From the title alone, I thought some money hungry real estate agent learned from the Japanese, amp; is auctioning off some  "disputed territory" on the moon. Lol!

T.J. Young
T.J. Young

If I was rich enough to buy this rock, I'd take it to a lake and see how far I could get it to skip.

John Krisfalusci
John Krisfalusci

Jeezus Christ is a freakin' rock big deal. I mean seriously, can people get anymore retardish here? OH WAIT...

JoeStecco
JoeStecco

I have a piece of moon and mine is at least 3 times that size..  I'll sell it to the highest bidder.  I also have a bridge I can see them too!

Matt Charron
Matt Charron

And when human commercial space flight takes to the moon, people will kick around moon rocks like they're just dust in the lack of wind.

SteveBlalock
SteveBlalock

How do we know this is from *our* Moon?  Looks a lot like that knock-off crap from Europa.

Dave Sosa
Dave Sosa

WHAT? A real moon rock, we went to the moon? when did this happen? nobody told me  n e thing.  rumor has it though that there's a dune buggy up there, but rocks? i had no idea. what about a McDonald or a burger king? or maybe  a real space ship! plenty of rocks here don't need any , and a i get mine for free.

tucsand
tucsand

 You didn't hear that there over on Mars, yeah Marvin is running them ).

Tinwoods
Tinwoods

Not a single funny comment yet.  The internet truly is the last stop for the most desperate and least talented of the world's wannabe comedians.  

LevonTostig
LevonTostig

Stop drawing attention to yourself.  It's embarrassing.

Tinwoods
Tinwoods

Still not funny.  Next!

simonrockwell
simonrockwell

 maybe some people aren't trying to be funny and are just commenting ?

tucsand
tucsand

 Does that rock come with part of Marvin's uniform?

weezer999
weezer999

I guess Charlie Brown's exclamation from the Halloween special, "I got a rock", takes on a whole new dimension.

tucsand
tucsand

Why not wait a few years and hop on the next flight to the moon and grab one yourself  :). If you buy the rock now you won't be able to afford the flight later :)

Ty
Ty

Buy it.  Ask congress to pass a bill to take it back to the moon and reunite it with its little friends.

TheTeacher
TheTeacher

Getouttahere...That's a chunk of concrete sidewalk...

Badly-Bent
Badly-Bent

What's the proof that it is really from the moon?  Not enough to get me to believe it.

Phoo Bear
Phoo Bear

Derp...try clicking the link contain in the article.

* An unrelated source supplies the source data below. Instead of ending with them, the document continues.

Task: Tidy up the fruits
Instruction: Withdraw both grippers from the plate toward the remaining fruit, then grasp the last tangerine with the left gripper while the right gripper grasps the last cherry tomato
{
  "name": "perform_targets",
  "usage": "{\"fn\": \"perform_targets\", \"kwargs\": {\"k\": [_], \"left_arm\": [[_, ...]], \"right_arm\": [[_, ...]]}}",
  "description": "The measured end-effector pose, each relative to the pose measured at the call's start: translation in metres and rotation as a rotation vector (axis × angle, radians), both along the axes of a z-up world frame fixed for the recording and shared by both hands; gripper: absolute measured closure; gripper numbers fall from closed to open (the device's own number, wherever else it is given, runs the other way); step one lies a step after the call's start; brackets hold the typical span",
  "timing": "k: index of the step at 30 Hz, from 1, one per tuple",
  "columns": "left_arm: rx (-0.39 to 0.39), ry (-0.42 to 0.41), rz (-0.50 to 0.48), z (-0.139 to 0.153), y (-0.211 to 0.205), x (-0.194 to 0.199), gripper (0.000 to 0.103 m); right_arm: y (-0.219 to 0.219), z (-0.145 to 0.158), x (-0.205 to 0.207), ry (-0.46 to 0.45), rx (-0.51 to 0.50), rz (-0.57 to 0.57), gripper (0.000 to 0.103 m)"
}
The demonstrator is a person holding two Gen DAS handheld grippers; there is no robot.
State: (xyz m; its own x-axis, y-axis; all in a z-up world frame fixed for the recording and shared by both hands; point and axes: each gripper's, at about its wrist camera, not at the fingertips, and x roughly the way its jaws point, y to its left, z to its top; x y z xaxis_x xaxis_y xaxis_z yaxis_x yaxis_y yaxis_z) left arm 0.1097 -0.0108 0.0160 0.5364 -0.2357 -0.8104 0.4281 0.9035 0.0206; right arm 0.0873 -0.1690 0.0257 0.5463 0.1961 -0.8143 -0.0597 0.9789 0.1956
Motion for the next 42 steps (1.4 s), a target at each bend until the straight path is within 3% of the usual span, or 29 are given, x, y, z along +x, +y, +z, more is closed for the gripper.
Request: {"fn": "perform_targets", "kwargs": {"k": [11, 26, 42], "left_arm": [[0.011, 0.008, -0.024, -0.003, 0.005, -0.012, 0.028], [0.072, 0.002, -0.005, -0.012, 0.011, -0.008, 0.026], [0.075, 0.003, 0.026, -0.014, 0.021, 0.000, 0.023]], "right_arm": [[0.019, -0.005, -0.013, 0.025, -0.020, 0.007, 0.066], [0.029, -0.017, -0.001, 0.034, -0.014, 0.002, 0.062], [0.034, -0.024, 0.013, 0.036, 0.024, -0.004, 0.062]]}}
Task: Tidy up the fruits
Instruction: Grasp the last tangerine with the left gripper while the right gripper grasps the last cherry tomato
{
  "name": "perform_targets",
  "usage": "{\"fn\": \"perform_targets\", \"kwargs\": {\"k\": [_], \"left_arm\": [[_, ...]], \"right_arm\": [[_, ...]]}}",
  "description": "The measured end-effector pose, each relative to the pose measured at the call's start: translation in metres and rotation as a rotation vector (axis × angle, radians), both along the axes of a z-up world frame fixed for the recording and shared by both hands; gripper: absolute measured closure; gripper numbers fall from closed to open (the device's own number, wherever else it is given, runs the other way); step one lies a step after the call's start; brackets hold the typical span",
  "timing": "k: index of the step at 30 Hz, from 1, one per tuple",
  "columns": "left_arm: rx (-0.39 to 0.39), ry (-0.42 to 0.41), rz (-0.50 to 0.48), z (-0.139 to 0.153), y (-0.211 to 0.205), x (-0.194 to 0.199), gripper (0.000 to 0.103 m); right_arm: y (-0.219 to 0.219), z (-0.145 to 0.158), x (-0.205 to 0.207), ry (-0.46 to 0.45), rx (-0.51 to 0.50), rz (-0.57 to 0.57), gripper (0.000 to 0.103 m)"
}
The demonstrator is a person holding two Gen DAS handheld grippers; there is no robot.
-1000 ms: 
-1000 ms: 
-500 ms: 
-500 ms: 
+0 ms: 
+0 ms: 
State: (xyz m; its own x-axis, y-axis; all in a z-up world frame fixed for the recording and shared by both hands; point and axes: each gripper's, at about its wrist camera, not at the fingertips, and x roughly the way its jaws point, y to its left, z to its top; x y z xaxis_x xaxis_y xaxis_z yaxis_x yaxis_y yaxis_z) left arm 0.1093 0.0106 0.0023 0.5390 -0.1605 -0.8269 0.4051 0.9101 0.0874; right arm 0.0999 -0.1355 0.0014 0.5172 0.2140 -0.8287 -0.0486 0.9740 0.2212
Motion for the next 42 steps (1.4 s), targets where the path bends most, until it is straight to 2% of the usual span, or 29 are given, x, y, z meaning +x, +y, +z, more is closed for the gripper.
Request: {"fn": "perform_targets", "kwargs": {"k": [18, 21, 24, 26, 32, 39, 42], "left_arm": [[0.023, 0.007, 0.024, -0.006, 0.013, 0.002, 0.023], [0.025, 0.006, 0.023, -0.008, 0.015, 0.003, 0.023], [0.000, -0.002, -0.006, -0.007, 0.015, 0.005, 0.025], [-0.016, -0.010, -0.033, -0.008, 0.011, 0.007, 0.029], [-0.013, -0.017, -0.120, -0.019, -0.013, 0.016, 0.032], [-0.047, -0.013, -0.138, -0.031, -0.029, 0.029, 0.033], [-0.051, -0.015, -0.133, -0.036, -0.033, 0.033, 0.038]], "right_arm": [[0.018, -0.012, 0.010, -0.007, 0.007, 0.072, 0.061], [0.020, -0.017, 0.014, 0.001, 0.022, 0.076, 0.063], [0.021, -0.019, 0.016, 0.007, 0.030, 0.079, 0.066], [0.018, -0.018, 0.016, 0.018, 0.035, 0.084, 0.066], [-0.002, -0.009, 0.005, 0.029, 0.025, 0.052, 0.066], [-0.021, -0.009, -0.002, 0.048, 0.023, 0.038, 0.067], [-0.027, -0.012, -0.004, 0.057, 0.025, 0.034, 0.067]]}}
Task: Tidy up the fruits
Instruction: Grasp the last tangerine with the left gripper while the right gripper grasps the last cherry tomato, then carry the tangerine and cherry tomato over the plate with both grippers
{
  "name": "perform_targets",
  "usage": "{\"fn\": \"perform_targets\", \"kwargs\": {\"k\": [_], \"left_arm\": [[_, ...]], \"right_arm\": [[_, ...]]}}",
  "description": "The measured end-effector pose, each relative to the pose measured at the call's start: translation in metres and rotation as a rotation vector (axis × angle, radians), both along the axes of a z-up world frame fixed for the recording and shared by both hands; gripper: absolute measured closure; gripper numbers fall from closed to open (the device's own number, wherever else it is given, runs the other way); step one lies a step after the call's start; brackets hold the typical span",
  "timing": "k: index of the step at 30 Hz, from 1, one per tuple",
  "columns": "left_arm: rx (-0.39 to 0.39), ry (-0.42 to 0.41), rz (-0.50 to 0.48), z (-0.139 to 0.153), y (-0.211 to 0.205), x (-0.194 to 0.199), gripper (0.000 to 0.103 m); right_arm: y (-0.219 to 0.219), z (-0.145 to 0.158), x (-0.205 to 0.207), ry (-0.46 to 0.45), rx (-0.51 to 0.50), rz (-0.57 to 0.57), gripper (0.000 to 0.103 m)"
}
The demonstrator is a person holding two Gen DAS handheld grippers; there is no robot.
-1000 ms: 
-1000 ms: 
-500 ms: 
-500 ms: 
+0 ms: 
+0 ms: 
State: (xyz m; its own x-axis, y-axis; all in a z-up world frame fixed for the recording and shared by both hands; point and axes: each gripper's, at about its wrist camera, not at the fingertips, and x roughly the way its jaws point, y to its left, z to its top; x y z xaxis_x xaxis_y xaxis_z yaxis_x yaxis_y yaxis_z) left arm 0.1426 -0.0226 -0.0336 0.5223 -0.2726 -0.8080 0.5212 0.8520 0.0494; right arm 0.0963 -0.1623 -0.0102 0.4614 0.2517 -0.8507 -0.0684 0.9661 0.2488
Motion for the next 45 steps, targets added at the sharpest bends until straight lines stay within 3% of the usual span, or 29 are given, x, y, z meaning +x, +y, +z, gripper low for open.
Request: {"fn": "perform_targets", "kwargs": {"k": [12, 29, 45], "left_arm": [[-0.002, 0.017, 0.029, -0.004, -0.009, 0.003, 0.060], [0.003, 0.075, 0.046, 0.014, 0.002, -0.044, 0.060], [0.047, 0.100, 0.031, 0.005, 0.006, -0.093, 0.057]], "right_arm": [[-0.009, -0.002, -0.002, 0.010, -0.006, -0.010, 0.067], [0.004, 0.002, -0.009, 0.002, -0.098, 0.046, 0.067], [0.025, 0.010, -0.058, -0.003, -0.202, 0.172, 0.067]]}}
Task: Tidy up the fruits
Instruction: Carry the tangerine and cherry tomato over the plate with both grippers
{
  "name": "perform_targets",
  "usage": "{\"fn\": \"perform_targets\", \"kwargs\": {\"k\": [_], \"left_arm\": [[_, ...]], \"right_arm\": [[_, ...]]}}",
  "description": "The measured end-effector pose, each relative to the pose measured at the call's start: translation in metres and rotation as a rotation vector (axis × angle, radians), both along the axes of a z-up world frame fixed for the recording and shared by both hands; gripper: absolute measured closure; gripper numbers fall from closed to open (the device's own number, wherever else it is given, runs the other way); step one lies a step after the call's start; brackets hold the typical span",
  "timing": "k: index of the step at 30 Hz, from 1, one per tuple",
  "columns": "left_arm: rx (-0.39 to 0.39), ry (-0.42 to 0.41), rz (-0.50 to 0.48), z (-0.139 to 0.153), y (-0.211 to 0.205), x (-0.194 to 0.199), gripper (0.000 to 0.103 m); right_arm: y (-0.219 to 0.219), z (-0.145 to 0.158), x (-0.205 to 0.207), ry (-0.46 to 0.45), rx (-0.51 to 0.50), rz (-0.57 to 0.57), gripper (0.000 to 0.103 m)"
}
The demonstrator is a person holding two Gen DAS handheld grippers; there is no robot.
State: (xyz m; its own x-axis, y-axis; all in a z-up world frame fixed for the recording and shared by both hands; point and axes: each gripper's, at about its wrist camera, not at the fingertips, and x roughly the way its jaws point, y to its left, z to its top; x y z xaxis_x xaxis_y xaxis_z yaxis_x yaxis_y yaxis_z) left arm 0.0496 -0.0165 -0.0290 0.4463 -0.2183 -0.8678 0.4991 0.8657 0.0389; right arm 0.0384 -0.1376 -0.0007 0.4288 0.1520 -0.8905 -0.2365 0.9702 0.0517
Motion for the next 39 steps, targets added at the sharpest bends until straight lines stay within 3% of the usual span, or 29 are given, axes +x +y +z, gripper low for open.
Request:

From the auction website "As was conveyed in the Introduction to Lunar Meteorites, lunar specimens are identified by geological, mineralogical, chemical, and radiation signatures. These details, plus an analysis of the radiation level that identifies this specimen's origin as the far side of the Moon, are described in the scientific abstract in the Meteoritical Bulletin that accompanies this lot. The analysis was submitted by the scientist most renowned for lunar meteorite classification, Dr. Anthony Irving of the University of Washington.Exhibiting numerous impact melt breccias, DaG 1058 was repeatedly pummeled by asteroids prior to being launched off the Moon's surface. DaG 1058 is comprised primarily of mineral fragments, lithic clasts (95% of which are anorthositic), and a glassy matrix. DaG 1058 is paired to DaG 400, the first lunar meteorite recognized to have fallen in Africa. (As these two meteorites were found in proximity to one another, they are believed to have originated from the same event.) Split into halves to maximize the display of surface area, this is a matchless example of the most mesmerizing object in the sky: the Moon."